- [Task to carry out]: Which lines run from the line with "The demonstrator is" through the line with "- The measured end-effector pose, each" in the entries below? Print them exactly, both ends included, and nothing more.

Top of Provided material

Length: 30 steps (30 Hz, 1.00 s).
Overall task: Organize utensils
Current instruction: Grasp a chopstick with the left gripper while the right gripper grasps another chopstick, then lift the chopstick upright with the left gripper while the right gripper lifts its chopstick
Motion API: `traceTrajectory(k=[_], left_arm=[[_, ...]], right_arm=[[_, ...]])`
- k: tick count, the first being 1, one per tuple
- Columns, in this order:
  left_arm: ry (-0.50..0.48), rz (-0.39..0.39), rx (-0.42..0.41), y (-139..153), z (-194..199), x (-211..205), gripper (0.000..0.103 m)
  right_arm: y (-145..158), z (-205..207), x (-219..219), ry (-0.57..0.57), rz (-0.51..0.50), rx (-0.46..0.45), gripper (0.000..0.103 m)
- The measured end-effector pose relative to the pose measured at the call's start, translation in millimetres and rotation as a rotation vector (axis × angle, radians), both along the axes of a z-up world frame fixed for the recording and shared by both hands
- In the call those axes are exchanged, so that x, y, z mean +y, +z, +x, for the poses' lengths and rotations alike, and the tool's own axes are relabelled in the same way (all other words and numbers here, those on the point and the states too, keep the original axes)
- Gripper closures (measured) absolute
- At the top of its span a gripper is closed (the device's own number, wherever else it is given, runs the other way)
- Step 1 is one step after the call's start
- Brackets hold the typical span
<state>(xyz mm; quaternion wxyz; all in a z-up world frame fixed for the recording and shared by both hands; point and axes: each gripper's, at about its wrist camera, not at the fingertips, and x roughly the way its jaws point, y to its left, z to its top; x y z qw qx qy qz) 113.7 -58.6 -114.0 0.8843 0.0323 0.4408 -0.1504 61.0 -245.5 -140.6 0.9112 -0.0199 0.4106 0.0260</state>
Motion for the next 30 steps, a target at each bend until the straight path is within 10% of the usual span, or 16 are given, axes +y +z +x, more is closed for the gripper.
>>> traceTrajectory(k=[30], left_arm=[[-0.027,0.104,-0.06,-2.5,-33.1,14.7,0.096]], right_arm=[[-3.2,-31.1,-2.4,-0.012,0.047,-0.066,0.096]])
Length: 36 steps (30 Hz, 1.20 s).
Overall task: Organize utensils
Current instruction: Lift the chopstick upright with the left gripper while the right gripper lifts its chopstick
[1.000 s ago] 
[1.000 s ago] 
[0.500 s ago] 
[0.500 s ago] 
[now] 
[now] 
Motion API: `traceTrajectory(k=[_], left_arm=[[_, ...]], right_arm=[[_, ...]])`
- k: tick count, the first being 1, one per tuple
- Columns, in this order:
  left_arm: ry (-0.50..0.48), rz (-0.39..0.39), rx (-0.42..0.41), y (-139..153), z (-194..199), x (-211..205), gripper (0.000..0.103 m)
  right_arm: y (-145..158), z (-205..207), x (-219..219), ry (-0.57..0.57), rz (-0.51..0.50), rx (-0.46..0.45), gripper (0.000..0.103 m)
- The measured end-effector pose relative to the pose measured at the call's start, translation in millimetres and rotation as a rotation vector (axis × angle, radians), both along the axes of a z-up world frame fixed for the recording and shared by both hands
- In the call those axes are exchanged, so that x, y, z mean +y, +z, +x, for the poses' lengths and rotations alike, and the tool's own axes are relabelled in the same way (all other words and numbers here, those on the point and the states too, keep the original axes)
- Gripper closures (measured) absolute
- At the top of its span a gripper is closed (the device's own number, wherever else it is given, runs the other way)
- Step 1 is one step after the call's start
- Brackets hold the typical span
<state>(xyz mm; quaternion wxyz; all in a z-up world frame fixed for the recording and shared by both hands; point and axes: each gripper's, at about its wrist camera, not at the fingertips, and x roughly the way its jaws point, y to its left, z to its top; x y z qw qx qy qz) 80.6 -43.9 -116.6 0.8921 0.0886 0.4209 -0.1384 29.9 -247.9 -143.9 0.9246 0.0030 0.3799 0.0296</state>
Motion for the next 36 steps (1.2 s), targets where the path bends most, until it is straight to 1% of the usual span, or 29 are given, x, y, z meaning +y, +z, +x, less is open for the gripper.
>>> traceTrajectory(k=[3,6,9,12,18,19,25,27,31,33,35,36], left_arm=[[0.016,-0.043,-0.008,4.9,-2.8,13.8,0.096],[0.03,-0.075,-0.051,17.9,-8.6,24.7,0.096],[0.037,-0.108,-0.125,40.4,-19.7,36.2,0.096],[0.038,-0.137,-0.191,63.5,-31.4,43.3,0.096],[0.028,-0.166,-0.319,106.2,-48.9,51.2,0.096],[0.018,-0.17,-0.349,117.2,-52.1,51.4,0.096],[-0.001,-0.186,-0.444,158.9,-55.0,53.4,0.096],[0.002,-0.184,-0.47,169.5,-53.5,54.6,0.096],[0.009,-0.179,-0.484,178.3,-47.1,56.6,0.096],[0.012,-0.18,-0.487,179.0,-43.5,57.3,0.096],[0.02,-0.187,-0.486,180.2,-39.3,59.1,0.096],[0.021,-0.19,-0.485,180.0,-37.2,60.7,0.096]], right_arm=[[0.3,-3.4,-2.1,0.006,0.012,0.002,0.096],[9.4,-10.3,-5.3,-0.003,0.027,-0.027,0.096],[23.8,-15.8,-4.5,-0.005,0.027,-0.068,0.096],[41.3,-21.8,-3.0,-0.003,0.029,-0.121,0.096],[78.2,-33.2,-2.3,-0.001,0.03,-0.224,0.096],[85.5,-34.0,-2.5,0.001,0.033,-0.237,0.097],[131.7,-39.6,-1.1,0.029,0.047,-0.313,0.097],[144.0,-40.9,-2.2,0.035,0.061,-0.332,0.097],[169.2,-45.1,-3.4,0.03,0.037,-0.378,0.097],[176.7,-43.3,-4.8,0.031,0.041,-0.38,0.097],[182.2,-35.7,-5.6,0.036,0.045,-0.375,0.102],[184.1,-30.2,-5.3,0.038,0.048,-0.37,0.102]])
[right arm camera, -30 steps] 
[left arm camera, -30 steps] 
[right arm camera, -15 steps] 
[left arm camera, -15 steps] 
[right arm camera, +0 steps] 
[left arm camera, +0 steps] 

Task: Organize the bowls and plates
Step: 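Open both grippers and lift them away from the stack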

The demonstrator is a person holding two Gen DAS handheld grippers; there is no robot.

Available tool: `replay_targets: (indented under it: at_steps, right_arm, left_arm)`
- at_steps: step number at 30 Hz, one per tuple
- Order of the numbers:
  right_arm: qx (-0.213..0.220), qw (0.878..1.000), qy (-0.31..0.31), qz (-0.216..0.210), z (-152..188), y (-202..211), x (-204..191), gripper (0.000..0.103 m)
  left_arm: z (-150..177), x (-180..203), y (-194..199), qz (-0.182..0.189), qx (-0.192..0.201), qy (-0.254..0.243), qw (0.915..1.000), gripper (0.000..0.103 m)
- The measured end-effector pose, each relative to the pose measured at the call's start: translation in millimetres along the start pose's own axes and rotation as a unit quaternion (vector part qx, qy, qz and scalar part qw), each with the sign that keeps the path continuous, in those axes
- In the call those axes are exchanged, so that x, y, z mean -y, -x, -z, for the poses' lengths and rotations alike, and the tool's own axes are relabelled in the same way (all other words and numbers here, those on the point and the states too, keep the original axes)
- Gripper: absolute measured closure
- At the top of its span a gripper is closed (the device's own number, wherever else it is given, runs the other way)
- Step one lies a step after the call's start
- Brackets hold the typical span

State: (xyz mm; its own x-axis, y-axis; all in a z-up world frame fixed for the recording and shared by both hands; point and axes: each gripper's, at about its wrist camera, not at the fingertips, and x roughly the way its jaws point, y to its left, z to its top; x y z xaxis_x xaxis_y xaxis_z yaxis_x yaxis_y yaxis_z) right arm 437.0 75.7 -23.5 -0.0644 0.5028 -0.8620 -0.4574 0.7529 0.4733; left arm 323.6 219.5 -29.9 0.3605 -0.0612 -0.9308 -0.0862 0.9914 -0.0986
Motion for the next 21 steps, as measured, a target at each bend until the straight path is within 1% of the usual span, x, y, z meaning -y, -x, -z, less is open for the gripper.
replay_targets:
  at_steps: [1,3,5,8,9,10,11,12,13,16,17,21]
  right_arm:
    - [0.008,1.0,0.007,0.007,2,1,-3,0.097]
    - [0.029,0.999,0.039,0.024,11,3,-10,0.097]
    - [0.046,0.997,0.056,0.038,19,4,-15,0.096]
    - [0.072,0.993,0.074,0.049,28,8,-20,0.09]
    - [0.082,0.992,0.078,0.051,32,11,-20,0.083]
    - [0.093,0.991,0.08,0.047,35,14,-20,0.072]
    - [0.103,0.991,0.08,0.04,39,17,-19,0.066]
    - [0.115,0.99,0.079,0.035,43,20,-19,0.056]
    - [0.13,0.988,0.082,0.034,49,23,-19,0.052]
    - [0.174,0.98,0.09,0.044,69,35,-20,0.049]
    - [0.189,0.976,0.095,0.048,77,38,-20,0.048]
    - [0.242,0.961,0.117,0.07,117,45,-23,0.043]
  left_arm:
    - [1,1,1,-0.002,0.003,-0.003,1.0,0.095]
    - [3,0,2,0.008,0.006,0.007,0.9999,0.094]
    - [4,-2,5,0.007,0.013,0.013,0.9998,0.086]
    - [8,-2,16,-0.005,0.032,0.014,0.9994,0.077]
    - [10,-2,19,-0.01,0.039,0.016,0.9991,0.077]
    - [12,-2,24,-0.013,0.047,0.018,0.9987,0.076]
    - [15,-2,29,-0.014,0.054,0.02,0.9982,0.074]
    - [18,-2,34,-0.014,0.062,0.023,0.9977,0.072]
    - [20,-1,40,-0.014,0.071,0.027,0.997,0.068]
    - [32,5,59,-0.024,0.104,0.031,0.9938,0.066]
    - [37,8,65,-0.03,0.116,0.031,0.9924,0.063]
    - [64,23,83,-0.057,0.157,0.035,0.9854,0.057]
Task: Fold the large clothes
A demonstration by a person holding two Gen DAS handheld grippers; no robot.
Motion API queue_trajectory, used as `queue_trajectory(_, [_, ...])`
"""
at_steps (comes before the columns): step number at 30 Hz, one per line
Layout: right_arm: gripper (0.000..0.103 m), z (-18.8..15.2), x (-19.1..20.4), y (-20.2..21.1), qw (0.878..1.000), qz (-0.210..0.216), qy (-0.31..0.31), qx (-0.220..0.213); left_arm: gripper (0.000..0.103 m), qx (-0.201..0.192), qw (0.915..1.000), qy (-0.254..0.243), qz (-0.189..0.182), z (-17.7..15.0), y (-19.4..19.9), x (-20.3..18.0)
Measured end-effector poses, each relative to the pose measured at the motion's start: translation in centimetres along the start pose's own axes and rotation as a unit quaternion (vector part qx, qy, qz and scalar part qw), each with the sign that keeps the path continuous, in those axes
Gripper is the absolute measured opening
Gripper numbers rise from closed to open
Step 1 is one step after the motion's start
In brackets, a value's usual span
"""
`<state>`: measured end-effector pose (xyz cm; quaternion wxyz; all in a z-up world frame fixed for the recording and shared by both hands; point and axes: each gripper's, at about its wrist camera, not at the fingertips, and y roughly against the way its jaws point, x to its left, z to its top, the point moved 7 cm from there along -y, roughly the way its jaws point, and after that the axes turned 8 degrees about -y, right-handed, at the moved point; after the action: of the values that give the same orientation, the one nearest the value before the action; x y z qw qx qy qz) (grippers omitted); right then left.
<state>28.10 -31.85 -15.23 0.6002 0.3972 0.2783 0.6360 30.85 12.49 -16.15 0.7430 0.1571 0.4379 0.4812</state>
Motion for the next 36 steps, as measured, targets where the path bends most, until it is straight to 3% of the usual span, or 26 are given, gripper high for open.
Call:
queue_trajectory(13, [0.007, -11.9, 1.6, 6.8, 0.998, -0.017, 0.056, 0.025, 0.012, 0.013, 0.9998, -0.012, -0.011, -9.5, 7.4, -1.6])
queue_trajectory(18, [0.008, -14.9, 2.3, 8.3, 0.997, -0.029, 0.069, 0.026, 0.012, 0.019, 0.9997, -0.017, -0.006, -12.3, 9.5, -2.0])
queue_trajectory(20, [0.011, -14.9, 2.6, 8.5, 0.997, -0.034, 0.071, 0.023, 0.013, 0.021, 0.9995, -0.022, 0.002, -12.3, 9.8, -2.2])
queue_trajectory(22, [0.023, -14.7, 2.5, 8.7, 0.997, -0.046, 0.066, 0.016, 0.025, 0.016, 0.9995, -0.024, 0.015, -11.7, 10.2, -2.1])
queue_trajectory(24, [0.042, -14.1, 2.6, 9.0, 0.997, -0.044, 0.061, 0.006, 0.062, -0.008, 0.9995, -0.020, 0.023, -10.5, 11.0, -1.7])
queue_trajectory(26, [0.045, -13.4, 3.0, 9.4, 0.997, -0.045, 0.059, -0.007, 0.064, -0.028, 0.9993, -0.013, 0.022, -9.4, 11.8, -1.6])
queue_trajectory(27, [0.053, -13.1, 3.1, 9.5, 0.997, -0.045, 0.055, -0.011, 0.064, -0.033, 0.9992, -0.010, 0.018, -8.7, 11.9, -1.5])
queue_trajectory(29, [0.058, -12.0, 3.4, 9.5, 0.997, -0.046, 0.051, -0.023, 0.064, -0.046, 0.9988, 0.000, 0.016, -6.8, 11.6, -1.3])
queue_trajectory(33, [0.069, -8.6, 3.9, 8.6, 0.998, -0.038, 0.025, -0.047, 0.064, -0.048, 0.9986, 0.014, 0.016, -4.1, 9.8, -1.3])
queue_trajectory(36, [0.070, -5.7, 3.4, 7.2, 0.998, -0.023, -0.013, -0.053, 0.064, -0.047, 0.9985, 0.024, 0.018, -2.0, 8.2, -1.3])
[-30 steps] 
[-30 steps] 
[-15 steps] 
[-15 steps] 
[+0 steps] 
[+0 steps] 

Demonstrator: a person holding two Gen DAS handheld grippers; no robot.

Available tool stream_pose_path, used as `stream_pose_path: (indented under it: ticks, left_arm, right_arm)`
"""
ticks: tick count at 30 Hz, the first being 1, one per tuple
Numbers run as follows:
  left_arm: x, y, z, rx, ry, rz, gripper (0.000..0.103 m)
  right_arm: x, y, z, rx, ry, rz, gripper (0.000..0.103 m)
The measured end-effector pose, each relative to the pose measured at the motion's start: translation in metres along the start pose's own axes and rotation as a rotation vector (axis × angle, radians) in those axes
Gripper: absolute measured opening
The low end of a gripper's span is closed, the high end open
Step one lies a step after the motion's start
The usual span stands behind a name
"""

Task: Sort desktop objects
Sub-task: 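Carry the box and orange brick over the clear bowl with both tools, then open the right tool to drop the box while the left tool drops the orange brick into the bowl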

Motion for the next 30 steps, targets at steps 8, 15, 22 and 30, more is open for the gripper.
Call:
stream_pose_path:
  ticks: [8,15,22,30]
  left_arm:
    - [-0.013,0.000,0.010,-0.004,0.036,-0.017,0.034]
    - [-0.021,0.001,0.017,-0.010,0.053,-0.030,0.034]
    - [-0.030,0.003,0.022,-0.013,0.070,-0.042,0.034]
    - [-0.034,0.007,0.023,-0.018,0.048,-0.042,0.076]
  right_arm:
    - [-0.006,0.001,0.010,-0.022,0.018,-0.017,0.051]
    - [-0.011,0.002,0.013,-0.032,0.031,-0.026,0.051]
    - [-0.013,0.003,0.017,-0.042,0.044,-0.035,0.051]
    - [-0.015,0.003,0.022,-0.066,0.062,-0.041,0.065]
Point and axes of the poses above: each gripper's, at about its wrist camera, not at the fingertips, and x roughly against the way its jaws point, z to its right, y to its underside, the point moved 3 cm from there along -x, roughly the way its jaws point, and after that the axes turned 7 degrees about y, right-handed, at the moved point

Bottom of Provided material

- [Exercise result]:
The demonstrator is a person holding two Gen DAS handheld grippers; there is no robot.

Available tool: `replay_targets: (indented under it: at_steps, right_arm, left_arm)`
- at_steps: step number at 30 Hz, one per tuple
- Order of the numbers:
  right_arm: qx (-0.213..0.220), qw (0.878..1.000), qy (-0.31..0.31), qz (-0.216..0.210), z (-152..188), y (-202..211), x (-204..191), gripper (0.000..0.103 m)
  left_arm: z (-150..177), x (-180..203), y (-194..199), qz (-0.182..0.189), qx (-0.192..0.201), qy (-0.254..0.243), qw (0.915..1.000), gripper (0.000..0.103 m)
- The measured end-effector pose, each relative to the pose measured at the call's start: translation in millimetres along the start pose's own axes and rotation as a unit quaternion (vector part qx, qy, qz and scalar part qw), each with the sign that keeps the path continuous, in those axes

The exercise contains nothing more.